***** SOURCE MATERIAL *****
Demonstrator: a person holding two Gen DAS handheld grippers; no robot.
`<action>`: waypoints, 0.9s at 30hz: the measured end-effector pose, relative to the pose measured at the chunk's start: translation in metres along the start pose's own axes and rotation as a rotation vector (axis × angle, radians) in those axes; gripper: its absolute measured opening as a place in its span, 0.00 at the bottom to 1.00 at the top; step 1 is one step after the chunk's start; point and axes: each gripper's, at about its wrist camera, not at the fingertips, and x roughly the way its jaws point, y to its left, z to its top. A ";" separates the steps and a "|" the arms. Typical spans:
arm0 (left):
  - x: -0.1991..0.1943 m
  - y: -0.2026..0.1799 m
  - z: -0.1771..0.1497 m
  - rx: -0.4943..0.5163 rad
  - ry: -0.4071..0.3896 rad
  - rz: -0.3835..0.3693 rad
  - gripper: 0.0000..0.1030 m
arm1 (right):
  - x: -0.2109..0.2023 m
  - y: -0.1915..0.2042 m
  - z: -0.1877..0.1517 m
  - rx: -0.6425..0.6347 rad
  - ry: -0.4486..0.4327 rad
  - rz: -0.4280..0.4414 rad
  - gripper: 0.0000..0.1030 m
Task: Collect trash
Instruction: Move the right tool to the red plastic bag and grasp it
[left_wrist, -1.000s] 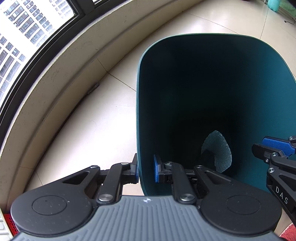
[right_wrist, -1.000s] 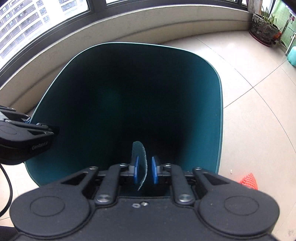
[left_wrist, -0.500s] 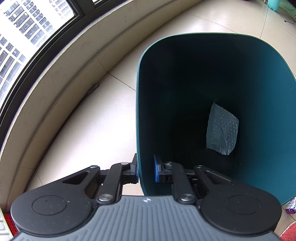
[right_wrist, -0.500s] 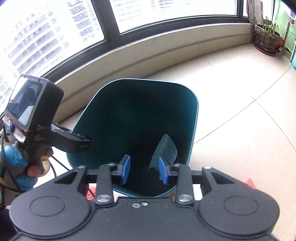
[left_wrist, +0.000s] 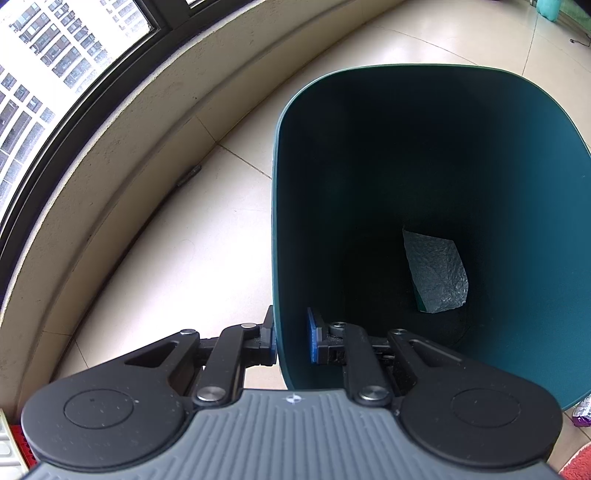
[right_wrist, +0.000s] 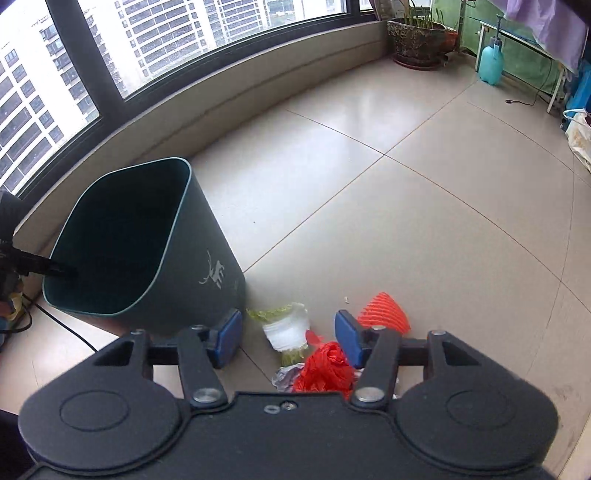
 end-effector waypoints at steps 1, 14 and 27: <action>0.000 0.000 0.000 -0.001 0.001 0.001 0.15 | 0.007 -0.007 -0.004 0.013 0.011 -0.004 0.61; 0.001 -0.004 0.001 -0.004 0.003 0.004 0.15 | 0.147 -0.037 -0.039 0.138 0.213 -0.002 0.81; 0.003 -0.002 0.000 -0.005 0.010 -0.003 0.15 | 0.232 -0.040 -0.057 0.293 0.331 -0.026 0.89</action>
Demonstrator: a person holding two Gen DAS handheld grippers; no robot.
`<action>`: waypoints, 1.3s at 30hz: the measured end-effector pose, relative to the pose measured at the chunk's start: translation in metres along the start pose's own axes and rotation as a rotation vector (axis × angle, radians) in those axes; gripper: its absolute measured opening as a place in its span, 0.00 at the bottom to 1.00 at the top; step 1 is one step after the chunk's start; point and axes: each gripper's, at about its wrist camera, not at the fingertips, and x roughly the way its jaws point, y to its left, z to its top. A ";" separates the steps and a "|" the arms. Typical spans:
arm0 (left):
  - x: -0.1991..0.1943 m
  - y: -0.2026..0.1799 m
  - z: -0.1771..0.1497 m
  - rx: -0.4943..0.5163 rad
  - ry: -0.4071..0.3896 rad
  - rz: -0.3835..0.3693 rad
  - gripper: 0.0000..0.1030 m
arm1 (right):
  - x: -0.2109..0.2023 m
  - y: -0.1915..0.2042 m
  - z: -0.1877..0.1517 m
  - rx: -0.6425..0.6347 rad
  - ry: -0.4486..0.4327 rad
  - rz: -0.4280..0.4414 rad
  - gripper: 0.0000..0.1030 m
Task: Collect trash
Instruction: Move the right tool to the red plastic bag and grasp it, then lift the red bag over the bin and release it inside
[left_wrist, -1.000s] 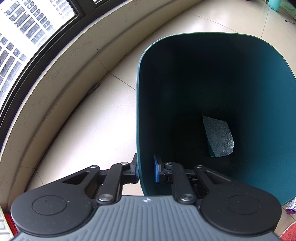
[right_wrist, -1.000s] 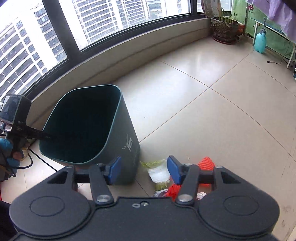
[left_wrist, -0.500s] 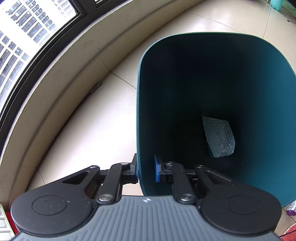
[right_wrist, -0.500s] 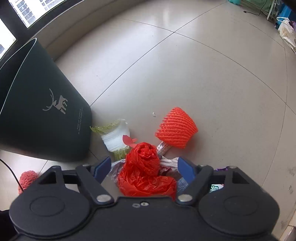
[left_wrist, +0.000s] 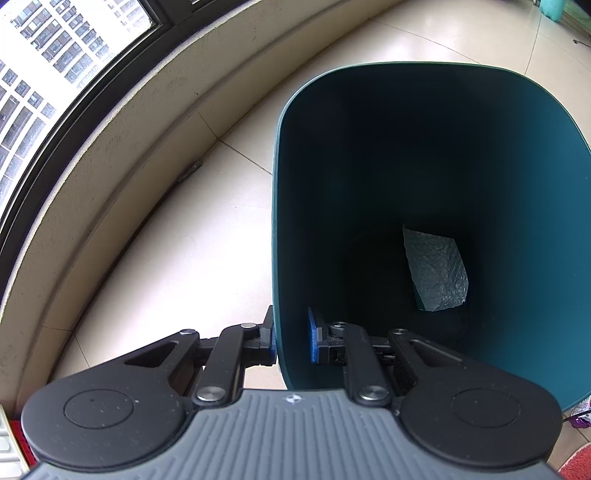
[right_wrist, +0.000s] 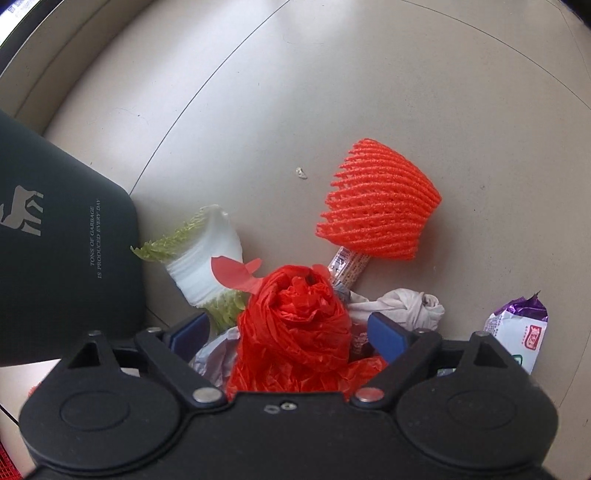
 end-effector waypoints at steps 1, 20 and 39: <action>0.000 0.000 0.000 0.002 -0.001 0.000 0.15 | 0.004 0.000 -0.001 0.006 0.010 -0.002 0.89; 0.004 0.000 -0.001 0.005 0.010 -0.008 0.15 | -0.027 0.003 -0.004 -0.053 -0.023 -0.068 0.62; 0.003 0.006 0.002 -0.025 0.024 -0.053 0.15 | -0.254 0.111 0.021 -0.298 -0.281 0.129 0.61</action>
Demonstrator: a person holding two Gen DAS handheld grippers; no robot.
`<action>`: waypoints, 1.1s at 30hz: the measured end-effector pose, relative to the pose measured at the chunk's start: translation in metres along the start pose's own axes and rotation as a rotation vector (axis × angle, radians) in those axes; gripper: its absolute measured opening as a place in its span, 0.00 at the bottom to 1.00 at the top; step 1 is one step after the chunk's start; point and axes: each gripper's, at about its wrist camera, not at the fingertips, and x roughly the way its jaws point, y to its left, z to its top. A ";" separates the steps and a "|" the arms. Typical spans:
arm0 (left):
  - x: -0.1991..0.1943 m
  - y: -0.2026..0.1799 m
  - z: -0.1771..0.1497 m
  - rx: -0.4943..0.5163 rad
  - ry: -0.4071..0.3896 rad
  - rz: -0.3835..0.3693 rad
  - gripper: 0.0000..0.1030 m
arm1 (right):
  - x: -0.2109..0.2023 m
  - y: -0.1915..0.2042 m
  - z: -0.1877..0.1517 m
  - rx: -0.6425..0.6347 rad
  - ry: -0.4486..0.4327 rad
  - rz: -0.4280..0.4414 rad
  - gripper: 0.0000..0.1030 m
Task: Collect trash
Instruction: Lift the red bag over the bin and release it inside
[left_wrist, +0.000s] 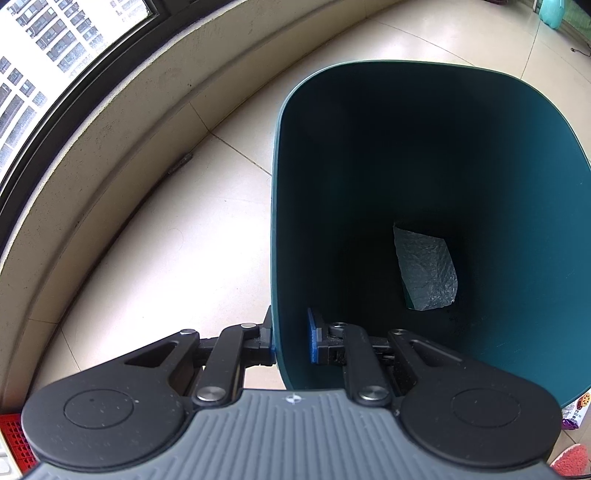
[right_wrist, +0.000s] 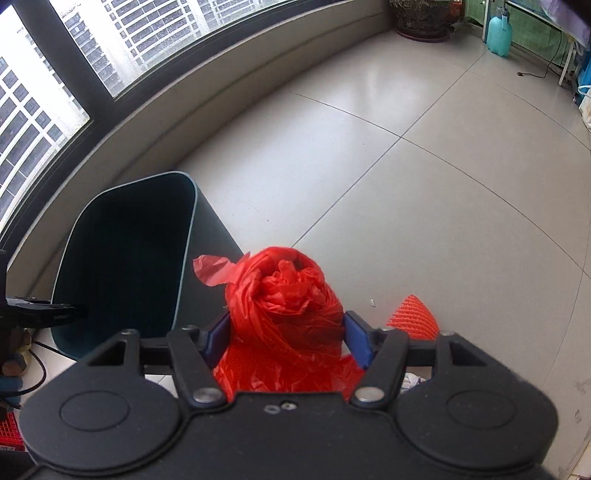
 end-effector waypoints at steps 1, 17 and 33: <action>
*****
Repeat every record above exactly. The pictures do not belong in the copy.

**ANSWER SECTION:**
Demonstrator: a person holding two Gen DAS handheld grippers; no robot.
`<action>`: waypoints, 0.9s at 30hz: the measured end-effector pose, relative to the pose measured at the chunk's start: translation in metres along the start pose's own axes and rotation as a rotation vector (axis × angle, radians) in those axes; gripper: its absolute measured opening as a place in its span, 0.00 at the bottom to 1.00 at the top; step 1 is one step after the chunk's start; point and axes: each gripper's, at about its wrist camera, not at the fingertips, and x roughly the way its jaws point, y to its left, z to its top. A ";" separates the steps and a "|" the arms. Typical spans:
arm0 (left):
  - x: -0.1991..0.1943 m
  - y: -0.2026..0.1799 m
  - z: -0.1771..0.1497 m
  - rx: -0.4943..0.5163 rad
  - ry: -0.4071..0.3896 rad
  - rz: -0.3835..0.3693 rad
  - gripper: 0.0000..0.1030 m
arm1 (right):
  - x: -0.2109..0.2023 m
  - y: -0.1915..0.2042 m
  - z: -0.1877..0.1517 m
  - rx: -0.6425..0.6347 rad
  - ry: -0.4486..0.4327 rad
  - rz: -0.4280..0.4414 rad
  - gripper: 0.0000..0.1030 m
Task: Collect trash
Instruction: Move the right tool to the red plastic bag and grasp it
[left_wrist, -1.000s] 
[right_wrist, -1.000s] 
[left_wrist, -0.500s] 
[right_wrist, -0.500s] 
[left_wrist, +0.000s] 
[right_wrist, +0.000s] 
 end-effector waypoints at steps 1, 14 and 27: <action>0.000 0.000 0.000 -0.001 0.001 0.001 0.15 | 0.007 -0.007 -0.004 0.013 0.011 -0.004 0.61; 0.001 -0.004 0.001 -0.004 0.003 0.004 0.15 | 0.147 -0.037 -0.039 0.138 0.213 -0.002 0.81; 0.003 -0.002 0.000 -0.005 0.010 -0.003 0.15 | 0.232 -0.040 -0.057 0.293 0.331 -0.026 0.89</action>
Demonstrator: a person holding two Gen DAS handheld grippers; no robot.
`<action>`: waypoints, 1.3s at 30hz: the measured end-effector pose, relative to the pose measured at the chunk's start: translation in metres along the start pose's own axes and rotation as a rotation vector (axis × angle, radians) in those axes; gripper: its absolute measured opening as a place in its span, 0.00 at the bottom to 1.00 at the top; step 1 is one step after the chunk's start; point and axes: each gripper's, at about its wrist camera, not at the fingertips, and x roughly the way its jaws point, y to its left, z to its top. A ";" separates the steps and a "|" the arms. Typical spans:
arm0 (left):
  - x: -0.1991..0.1943 m
  - y: -0.2026..0.1799 m
  - z: -0.1771..0.1497 m
  - rx: -0.4943..0.5163 rad
  - ry: -0.4071..0.3896 rad
  - rz: -0.3835..0.3693 rad
  - gripper: 0.0000..0.1030 m
arm1 (right):
  - x: -0.2109..0.2023 m
  - y: -0.1915..0.2042 m
  - z: -0.1877..0.1517 m
  - rx: -0.6425..0.6347 rad
  - ry: -0.4486..0.4327 rad
  - rz: -0.4280..0.4414 rad
  - gripper: 0.0000..0.1030 m
Task: Collect trash
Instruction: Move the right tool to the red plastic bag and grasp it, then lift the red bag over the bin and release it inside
[left_wrist, -1.000s] 
[right_wrist, -1.000s] 
[left_wrist, -0.500s] 
[right_wrist, -0.500s] 
[left_wrist, +0.000s] 
[right_wrist, +0.000s] 
 end-effector waypoints at steps 1, 20 and 39: <action>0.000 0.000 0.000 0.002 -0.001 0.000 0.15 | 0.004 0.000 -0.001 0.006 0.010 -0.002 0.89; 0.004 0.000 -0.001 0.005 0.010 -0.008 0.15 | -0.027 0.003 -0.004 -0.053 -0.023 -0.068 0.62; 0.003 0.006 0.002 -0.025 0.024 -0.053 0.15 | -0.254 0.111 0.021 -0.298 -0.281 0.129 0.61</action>
Demonstrator: a person holding two Gen DAS handheld grippers; no robot.
`<action>`: waypoints, 1.1s at 30hz: the measured end-effector pose, relative to the pose measured at the chunk's start: translation in metres along the start pose's own axes and rotation as a rotation vector (axis × angle, radians) in those axes; gripper: its absolute measured opening as a place in its span, 0.00 at the bottom to 1.00 at the top; step 1 is one step after the chunk's start; point and axes: each gripper's, at about its wrist camera, not at the fingertips, and x roughly the way its jaws point, y to its left, z to its top. A ";" separates the steps and a "|" the arms. Typical spans:
arm0 (left):
  - x: -0.1991..0.1943 m
  - y: -0.2026..0.1799 m
  - z: -0.1771..0.1497 m
  - rx: -0.4943..0.5163 rad
  - ry: -0.4071..0.3896 rad
  - rz: -0.3835..0.3693 rad
  - gripper: 0.0000..0.1030 m
arm1 (right):
  - x: -0.2109..0.2023 m
  - y: -0.1915..0.2042 m
  - z: -0.1877..0.1517 m
  - rx: -0.6425..0.6347 rad
  - ry: -0.4486..0.4327 rad
  - rz: -0.4280..0.4414 rad
  - gripper: 0.0000..0.1030 m
Task: Collect trash
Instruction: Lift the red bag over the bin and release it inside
[left_wrist, +0.000s] 
[right_wrist, +0.000s] 
 end-effector waypoints at steps 1, 17 and 33: <action>

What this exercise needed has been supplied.